The listing below should be printed exactly, every line of it. Skip the pictures.
——
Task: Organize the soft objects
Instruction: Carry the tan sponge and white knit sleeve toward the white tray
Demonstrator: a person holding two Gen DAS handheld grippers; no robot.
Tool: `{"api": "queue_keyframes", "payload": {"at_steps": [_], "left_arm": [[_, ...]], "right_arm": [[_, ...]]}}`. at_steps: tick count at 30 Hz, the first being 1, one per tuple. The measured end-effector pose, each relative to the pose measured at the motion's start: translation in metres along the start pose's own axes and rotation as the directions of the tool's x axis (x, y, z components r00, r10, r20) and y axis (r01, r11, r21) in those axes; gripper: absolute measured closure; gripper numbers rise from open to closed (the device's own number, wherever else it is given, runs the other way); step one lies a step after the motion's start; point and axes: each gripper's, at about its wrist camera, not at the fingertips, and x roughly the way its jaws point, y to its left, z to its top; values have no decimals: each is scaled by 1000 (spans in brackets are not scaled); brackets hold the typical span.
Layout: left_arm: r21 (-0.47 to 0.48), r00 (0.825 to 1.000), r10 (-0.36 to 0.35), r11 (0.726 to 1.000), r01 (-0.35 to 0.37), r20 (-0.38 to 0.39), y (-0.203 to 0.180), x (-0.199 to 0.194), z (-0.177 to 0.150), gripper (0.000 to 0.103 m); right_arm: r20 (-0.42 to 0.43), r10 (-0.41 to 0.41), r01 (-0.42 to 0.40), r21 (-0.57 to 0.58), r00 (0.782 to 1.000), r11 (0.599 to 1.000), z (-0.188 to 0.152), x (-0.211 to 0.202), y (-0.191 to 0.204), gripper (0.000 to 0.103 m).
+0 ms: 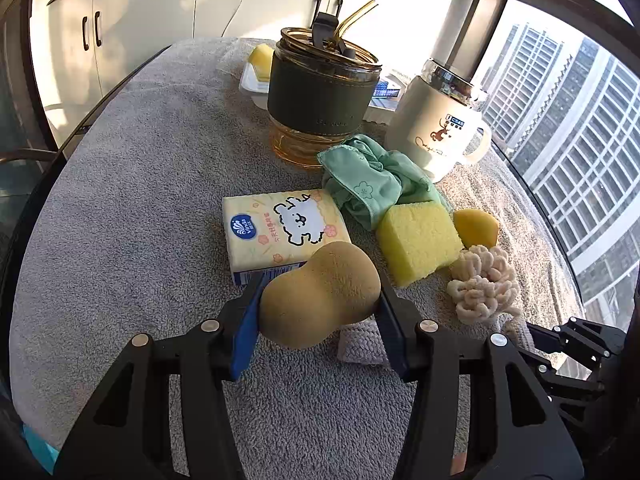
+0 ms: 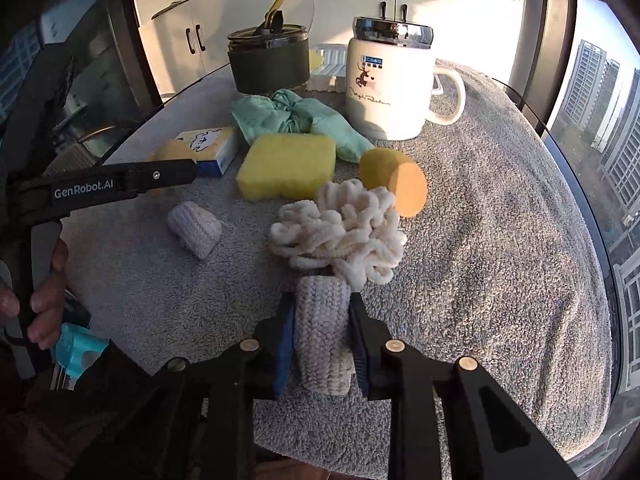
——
- _Answer to this problem_:
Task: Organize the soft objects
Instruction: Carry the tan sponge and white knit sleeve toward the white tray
Demonstrator: a person holding two Gen DAS handheld grippers; no robot.
Tool: `{"api": "queue_keyframes", "payload": {"at_steps": [_], "left_arm": [[_, ...]], "right_arm": [[_, ...]]}}`. at_steps: tick count at 30 Hz, the first being 1, one per tuple. The measured end-effector pose, each relative to the pose measured at the motion's start: translation in metres along the start pose's own axes and rotation as the directions of the tool's x axis (x, y, z components r00, r10, r20) and y axis (r01, r11, r21) in those axes; gripper: absolute measured closure; gripper numbers rise from open to closed (the device's own number, wherever else it is given, runs the other way); step one lies a step after the motion's start; point and axes: each gripper's, at about its wrist camera, not at the fingertips, and x roughly the way its jaws point, y to its left, z to its top; values have no decimals: each is scaled by 1000 (spans in brackets are not scaled); brackets hold the typical span.
Layout: left_arm: r21 (-0.47 to 0.48), r00 (0.825 to 1.000), r10 (-0.36 to 0.35), r11 (0.726 to 1.000), r01 (-0.35 to 0.37), r20 (-0.38 to 0.39), y (-0.203 to 0.180), x (-0.199 to 0.194), z (-0.177 to 0.150), gripper (0.000 to 0.103 m); right_arm: r20 (-0.42 to 0.43), r10 (-0.41 to 0.41), r01 (-0.42 to 0.40), r21 (-0.57 to 0.58), r00 (0.782 to 1.000), r11 (0.599 to 1.000), z (-0.188 to 0.152), x (-0.211 to 0.202), y (-0.191 to 0.204), gripper (0.000 to 0.103 m).
+0 ms: 
+0 ms: 

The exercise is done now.